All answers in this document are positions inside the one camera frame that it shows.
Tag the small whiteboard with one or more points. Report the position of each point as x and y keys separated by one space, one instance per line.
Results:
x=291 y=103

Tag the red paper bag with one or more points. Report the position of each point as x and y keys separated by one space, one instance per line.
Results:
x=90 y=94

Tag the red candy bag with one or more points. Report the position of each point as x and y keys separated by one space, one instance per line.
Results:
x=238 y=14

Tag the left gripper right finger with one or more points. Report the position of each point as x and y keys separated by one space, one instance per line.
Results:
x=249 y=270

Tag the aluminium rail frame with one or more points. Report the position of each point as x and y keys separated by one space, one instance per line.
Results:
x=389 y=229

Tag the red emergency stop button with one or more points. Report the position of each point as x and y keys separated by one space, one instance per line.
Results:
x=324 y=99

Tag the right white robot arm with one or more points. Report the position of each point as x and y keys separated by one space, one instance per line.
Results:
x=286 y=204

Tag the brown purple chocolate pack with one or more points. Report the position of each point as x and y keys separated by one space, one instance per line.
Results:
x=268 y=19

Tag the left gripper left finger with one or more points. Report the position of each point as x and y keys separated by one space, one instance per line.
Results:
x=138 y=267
========
**Task to complete**: Only one part of the material above is to be transcribed, namely the lines starting with the line that has "Tag the red paper" and going on through the line that has "Tag the left gripper right", exactly as they stand.

**Answer to the exercise**:
Tag the red paper bag with one or more points. Report the position of each point as x and y keys separated by one space, one instance per line.
Results:
x=90 y=94

Tag the red candy bag with one or more points. Report the position of each point as x and y keys separated by one space, one instance per line.
Results:
x=238 y=14

Tag the left gripper right finger with one or more points. Report the position of each point as x and y keys separated by one space, one instance per line.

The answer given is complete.